When you copy the material, keep each line exactly as it appears.

───── GIVEN ENTRIES

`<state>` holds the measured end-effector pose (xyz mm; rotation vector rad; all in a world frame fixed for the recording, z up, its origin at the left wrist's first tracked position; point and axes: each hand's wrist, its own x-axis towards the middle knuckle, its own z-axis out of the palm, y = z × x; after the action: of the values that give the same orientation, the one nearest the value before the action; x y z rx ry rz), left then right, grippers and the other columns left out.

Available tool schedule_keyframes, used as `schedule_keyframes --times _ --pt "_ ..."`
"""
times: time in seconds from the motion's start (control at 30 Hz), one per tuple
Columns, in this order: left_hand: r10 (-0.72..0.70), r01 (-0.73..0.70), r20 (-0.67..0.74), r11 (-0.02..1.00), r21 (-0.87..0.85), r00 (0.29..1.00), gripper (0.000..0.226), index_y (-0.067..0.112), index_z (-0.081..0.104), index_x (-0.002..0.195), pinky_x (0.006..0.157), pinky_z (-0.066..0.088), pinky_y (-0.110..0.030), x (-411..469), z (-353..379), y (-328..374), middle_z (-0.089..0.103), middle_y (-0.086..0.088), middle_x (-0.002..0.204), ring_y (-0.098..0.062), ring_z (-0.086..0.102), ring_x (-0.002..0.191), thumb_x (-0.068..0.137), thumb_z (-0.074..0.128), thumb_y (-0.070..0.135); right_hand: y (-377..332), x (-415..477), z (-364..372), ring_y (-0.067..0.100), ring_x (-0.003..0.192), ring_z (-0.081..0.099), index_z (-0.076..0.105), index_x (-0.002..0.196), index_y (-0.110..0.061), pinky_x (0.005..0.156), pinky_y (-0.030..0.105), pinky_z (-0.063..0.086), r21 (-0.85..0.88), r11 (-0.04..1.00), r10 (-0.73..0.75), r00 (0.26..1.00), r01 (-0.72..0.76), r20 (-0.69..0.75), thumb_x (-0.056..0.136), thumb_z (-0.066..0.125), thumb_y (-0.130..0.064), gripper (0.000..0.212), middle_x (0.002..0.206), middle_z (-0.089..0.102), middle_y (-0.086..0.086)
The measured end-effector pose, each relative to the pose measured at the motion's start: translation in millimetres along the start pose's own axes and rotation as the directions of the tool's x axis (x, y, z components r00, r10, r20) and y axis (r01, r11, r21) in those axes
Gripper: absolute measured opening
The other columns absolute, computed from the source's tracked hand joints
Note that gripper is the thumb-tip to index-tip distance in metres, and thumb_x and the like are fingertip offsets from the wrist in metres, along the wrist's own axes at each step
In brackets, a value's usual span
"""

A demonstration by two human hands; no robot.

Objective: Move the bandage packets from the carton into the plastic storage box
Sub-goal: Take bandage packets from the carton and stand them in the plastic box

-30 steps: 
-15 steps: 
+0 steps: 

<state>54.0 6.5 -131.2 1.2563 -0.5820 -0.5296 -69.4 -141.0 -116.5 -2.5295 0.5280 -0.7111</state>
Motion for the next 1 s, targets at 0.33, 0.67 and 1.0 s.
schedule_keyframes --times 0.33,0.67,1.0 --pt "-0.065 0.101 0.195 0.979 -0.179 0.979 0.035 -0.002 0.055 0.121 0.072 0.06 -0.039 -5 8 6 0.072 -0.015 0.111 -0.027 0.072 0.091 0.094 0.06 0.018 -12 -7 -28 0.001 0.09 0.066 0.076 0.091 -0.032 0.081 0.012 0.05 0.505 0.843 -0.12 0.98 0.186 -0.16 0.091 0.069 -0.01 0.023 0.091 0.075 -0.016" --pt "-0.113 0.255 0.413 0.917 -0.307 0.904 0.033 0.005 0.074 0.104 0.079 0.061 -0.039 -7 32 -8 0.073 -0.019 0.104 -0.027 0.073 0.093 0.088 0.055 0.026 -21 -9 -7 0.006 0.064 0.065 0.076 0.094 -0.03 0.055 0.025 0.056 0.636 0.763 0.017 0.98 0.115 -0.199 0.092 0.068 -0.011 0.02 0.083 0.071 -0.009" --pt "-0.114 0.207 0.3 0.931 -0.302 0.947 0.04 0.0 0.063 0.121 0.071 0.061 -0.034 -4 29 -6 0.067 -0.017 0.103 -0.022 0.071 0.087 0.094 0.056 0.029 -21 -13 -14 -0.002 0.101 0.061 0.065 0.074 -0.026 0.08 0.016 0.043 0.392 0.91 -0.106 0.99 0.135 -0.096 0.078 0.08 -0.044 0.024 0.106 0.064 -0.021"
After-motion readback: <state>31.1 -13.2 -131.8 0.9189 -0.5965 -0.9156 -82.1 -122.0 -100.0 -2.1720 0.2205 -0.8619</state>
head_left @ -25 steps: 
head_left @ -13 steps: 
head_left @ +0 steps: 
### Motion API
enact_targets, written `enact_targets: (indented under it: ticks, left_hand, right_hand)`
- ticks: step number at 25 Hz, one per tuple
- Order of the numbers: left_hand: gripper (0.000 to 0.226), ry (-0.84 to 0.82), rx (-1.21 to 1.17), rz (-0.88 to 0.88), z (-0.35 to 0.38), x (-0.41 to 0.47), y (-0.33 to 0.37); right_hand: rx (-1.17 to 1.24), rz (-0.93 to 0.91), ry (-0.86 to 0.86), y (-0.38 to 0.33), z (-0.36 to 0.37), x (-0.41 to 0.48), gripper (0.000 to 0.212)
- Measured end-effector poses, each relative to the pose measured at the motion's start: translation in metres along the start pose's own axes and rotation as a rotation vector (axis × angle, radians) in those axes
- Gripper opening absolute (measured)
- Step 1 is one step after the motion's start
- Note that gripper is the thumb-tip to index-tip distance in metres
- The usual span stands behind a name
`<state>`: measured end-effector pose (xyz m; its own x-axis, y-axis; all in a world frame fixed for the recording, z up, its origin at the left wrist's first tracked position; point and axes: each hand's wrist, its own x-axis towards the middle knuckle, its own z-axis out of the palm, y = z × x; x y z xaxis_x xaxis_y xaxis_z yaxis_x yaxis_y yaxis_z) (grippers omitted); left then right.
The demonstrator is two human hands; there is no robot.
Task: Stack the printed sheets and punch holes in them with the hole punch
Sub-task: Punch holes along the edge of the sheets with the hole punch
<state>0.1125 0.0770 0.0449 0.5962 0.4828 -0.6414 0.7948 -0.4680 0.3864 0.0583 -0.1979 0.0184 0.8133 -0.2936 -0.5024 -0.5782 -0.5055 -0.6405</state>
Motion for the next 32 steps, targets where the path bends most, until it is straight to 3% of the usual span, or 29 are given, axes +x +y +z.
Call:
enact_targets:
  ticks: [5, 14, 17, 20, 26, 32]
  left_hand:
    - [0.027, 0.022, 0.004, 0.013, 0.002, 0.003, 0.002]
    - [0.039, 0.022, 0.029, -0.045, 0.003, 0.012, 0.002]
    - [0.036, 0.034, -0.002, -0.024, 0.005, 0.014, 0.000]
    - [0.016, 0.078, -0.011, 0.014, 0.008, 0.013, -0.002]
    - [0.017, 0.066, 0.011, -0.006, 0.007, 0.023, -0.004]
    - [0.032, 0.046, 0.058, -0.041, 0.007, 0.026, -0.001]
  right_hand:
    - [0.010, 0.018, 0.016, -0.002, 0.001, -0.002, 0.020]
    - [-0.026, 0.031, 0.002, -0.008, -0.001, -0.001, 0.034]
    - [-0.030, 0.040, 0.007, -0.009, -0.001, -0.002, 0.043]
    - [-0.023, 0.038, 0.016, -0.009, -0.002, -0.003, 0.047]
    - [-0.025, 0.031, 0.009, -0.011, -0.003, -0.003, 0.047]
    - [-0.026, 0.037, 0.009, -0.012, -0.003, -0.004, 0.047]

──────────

• SOLUTION FOR THIS PROBLEM:
`<state>` holds the measured end-effector pose (xyz mm; rotation vector rad; all in a world frame fixed for the recording, z up, its origin at the left wrist's first tracked position; point and axes: each hand's wrist, its own x-axis towards the middle knuckle, its own z-axis out of the palm, y = z × x; after the action: of the values that give the same orientation, the one nearest the value before the action; x y z rx ry rz), left then right, grippers and the other columns left out.

Available tool schedule_keyframes, used as `schedule_keyframes --times _ --pt "_ ..."`
"""
times: time in seconds from the motion's start (control at 30 Hz), one per tuple
Columns, in this order: left_hand: r10 (-0.72..0.70), r01 (-0.73..0.70), r20 (-0.67..0.74), r11 (-0.02..1.00), r21 (-0.87..0.85), r00 (0.29..1.00), gripper (0.000..0.226), index_y (-0.067..0.112), index_z (-0.081..0.104), index_x (-0.002..0.195), pinky_x (0.006..0.157), pinky_z (-0.066..0.088), pinky_y (-0.110..0.030), x (-411..469), z (-353..379), y (-328..374), middle_z (-0.089..0.103), middle_y (-0.086..0.088), middle_x (-0.002..0.204), ring_y (-0.098..0.062), ring_z (-0.086..0.102), ring_x (-0.002..0.191), thumb_x (-0.068..0.137), thumb_z (-0.074..0.128), thumb_y (-0.070..0.135); right_hand: y (-377..332), x (-415..477), z (-364..372), ring_y (-0.067..0.100), ring_x (-0.003..0.192), ring_z (-0.081..0.099), index_z (-0.076..0.105), index_x (-0.002..0.196), index_y (-0.110..0.061), pinky_x (0.005..0.156), pinky_y (-0.030..0.105), pinky_z (-0.063..0.086), r21 (-0.85..0.88), r11 (-0.04..1.00), r10 (-0.73..0.75), r00 (0.26..1.00), r01 (-0.72..0.76), r20 (-0.69..0.75), thumb_x (-0.056..0.136), thumb_z (-0.066..0.125), thumb_y (-0.130..0.064), gripper (0.000..0.212), middle_x (0.002..0.206), middle_z (-0.089..0.102), middle_y (-0.086..0.086)
The measured end-effector pose, each relative to the pose measured at the motion's start: translation in millimetres along the start pose's own axes and rotation as the directions of the tool's x axis (x, y, z components r00, r10, r20) and y axis (r01, r11, r21) in those axes
Gripper: absolute measured opening
The other columns absolute, computed from the source's tracked hand joints
Note that gripper is the thumb-tip to index-tip distance in metres, and thumb_x and the like are fingertip offsets from the wrist in metres, along the wrist's own axes at each step
In brackets, a value's usual span
"""

A demonstration by two human hands; no robot.

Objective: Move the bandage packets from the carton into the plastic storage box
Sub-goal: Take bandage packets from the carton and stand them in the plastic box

-30 steps: 
-15 steps: 
+0 steps: 

<state>54.0 6.5 -131.2 1.2563 -0.5820 -0.5296 -69.4 -141.0 -116.5 -2.5295 0.5280 -0.7111</state>
Motion for the next 1 s, targets at 0.33, 0.67 and 1.0 s.
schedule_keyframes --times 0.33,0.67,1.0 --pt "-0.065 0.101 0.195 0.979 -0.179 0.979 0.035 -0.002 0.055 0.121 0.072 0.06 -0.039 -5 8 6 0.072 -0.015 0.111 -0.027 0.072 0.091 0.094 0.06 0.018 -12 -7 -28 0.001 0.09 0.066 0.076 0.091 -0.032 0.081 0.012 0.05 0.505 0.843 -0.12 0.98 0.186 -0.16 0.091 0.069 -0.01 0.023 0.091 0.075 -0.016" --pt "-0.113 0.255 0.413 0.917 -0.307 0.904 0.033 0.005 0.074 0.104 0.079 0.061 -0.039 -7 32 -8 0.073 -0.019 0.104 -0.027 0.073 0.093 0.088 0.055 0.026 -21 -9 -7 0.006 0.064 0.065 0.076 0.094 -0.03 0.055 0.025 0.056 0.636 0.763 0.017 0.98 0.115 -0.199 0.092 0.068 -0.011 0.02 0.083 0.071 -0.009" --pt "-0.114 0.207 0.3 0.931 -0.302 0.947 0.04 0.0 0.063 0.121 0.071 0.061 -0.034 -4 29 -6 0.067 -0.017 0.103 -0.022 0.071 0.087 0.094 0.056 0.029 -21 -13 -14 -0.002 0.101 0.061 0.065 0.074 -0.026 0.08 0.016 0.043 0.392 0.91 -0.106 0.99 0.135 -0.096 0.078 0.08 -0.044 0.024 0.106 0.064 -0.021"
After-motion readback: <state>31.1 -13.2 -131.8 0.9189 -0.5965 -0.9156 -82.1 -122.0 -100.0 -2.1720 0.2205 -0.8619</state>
head_left @ -25 steps: 
head_left @ -13 steps: 
head_left @ +0 steps: 
### Motion API
enact_targets, written `enact_targets: (indented under it: ticks, left_hand, right_hand)`
- ticks: step number at 25 Hz, one per tuple
- Order of the numbers: left_hand: gripper (0.000 to 0.226), ry (-0.84 to 0.82), rx (-1.21 to 1.17), rz (-0.88 to 0.88), z (-0.35 to 0.38), x (-0.41 to 0.47), y (-0.33 to 0.37); right_hand: rx (-1.17 to 1.24), rz (-0.93 to 0.91), ry (-0.86 to 0.86), y (-0.38 to 0.33), z (-0.36 to 0.37), x (-0.41 to 0.48), gripper (0.000 to 0.212)
- Measured end-effector poses, each relative to the pose measured at the motion's start: translation in metres along the start pose's own axes and rotation as a rotation vector (axis × angle, radians) in those axes
- Gripper opening absolute (measured)
- Step 1 is one step after the motion's start
- Note that gripper is the thumb-tip to index-tip distance in metres
- The usual span stands behind a name
`<state>`: measured end-effector pose (xyz m; its own x-axis, y-axis; all in a world frame fixed for the recording, z up, its origin at the left wrist's first tracked position; point and axes: each hand's wrist, its own x-axis towards the middle knuckle, its own z-axis out of the palm, y = z × x; x y z xaxis_x xaxis_y xaxis_z yaxis_x yaxis_y yaxis_z) (grippers omitted); left then right.
The demonstrator is two human hands; there is no robot.
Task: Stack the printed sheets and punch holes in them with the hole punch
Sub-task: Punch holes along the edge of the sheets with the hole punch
<state>0.1125 0.0770 0.0449 0.5962 0.4828 -0.6414 0.7948 -0.4680 0.3864 0.0583 -0.1979 0.0184 0.8133 -0.2936 -0.5024 -0.5782 -0.5055 -0.6405</state>
Motion for the next 32 steps, targets where the path bends most, until it is straight to 3% of the usual span, or 29 are given, axes +x +y +z.
Call:
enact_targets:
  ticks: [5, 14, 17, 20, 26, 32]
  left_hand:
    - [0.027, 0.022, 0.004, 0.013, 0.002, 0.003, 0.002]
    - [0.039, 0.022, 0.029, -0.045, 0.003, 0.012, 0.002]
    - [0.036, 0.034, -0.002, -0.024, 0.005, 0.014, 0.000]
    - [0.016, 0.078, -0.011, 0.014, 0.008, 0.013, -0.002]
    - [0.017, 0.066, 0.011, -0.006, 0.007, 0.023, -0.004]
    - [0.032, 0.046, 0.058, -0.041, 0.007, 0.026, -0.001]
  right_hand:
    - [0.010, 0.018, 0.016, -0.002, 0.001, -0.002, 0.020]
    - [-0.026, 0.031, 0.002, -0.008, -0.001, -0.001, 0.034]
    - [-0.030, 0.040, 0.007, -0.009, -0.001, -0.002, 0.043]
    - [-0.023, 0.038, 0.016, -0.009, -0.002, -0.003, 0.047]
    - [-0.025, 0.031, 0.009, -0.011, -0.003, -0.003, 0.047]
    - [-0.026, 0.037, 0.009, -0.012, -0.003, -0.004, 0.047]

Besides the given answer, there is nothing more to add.